▸ Provided records

○ ○ ○

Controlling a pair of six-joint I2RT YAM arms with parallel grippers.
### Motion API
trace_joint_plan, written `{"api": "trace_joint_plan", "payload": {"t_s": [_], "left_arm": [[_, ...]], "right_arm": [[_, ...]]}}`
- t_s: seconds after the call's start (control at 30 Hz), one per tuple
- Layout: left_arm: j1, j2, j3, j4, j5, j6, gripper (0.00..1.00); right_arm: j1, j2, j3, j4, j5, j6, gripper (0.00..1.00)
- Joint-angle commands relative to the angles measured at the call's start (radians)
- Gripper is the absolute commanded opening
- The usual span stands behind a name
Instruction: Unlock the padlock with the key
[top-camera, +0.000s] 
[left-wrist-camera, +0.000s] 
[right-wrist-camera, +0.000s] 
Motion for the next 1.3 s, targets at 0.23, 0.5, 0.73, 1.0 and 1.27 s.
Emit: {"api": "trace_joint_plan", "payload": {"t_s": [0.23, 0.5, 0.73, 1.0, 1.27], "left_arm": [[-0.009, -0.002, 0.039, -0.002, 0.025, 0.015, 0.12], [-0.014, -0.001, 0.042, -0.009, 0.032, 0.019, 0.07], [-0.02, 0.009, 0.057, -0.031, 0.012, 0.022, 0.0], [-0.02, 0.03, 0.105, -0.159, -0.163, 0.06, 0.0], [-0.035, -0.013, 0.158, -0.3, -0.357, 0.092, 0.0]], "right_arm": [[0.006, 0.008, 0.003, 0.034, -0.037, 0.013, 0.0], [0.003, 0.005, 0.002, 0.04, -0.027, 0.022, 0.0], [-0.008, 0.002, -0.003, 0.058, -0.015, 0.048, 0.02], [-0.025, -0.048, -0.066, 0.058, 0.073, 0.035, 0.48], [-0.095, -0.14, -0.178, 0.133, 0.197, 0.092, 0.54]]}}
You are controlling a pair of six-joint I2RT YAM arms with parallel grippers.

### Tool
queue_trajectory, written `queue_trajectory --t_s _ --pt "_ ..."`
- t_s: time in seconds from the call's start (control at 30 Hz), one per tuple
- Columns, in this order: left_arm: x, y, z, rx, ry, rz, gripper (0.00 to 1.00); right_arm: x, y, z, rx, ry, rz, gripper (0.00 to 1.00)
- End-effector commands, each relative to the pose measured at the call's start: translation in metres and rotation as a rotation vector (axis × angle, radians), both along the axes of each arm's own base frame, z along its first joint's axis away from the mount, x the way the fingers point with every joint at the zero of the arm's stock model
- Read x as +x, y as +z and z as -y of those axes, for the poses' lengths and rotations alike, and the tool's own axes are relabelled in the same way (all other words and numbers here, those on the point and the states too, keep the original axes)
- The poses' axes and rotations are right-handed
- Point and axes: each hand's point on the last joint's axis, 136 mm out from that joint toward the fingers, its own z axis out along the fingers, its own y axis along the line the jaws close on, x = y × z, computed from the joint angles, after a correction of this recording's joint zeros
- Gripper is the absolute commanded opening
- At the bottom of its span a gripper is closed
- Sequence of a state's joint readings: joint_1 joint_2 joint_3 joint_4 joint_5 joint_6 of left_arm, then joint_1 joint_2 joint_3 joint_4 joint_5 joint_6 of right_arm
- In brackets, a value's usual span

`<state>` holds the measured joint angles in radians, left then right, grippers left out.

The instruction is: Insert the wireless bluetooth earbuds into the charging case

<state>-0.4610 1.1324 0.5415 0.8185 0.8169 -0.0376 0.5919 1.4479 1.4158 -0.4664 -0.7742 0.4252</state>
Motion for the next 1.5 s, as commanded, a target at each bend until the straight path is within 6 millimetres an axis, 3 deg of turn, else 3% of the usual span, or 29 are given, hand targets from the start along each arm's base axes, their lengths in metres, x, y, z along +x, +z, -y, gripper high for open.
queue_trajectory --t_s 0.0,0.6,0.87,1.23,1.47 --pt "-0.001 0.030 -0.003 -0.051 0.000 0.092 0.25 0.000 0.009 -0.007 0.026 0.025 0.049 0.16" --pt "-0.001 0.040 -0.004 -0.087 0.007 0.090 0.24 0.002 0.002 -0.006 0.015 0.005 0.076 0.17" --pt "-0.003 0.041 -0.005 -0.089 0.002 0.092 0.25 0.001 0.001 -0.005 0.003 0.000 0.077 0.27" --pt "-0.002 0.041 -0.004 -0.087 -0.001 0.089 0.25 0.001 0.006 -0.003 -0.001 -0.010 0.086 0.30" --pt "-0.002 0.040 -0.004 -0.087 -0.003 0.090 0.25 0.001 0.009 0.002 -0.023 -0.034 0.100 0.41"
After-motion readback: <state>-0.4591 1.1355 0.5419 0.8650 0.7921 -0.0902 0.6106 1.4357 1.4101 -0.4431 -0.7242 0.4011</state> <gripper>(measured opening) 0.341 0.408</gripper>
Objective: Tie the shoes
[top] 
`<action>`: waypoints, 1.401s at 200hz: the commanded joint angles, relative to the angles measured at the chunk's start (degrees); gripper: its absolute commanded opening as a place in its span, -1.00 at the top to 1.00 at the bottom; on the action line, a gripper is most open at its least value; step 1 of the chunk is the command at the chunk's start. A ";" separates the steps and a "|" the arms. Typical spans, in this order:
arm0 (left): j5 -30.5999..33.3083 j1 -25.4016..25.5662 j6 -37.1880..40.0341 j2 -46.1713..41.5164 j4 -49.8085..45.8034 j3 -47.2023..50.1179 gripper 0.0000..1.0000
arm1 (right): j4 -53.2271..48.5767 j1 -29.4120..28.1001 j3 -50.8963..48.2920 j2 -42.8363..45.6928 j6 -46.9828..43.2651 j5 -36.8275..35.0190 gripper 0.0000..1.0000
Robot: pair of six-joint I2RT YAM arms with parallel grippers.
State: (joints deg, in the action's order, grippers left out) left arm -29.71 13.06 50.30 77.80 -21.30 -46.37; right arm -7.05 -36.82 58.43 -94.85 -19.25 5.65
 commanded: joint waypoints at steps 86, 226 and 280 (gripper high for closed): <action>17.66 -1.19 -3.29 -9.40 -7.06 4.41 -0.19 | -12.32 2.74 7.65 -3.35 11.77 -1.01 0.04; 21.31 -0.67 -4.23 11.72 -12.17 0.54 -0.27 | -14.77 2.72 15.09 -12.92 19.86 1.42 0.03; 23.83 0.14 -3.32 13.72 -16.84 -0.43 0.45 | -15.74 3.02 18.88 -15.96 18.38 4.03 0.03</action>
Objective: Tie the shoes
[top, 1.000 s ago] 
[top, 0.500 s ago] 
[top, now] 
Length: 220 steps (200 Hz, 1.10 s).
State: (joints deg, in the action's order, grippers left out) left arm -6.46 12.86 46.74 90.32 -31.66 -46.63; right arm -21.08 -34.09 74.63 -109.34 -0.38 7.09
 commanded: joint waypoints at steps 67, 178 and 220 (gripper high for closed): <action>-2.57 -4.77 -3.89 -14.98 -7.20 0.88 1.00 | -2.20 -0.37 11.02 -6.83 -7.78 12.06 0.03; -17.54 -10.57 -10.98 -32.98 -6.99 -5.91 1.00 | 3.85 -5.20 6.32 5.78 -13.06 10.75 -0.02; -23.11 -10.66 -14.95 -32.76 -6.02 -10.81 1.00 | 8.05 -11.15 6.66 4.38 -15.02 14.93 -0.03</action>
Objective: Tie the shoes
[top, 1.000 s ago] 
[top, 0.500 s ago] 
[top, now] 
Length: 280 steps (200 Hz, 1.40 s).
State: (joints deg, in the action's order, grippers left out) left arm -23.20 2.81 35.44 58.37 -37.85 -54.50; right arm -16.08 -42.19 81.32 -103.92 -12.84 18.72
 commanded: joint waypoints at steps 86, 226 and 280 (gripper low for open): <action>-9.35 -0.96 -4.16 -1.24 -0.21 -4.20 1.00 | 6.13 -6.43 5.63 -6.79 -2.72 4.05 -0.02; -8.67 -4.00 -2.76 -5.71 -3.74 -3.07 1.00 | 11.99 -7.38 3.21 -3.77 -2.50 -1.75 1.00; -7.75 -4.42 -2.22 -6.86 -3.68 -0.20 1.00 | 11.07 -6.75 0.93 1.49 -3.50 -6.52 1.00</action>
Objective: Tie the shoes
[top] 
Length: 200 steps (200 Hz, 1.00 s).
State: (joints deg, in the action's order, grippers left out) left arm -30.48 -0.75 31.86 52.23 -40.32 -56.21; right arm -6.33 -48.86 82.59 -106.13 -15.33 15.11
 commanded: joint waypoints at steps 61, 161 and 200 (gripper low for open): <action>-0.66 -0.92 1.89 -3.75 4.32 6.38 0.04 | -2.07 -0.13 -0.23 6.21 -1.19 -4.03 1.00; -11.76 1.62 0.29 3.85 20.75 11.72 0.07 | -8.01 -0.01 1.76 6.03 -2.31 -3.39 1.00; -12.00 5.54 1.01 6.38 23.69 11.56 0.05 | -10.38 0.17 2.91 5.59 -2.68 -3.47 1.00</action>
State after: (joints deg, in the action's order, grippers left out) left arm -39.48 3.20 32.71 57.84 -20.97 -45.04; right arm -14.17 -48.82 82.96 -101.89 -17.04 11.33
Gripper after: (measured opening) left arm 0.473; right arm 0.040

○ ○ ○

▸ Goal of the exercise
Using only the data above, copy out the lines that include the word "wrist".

▸ Your response
[left-wrist-camera, +0.000s] 
[right-wrist-camera, +0.000s] 

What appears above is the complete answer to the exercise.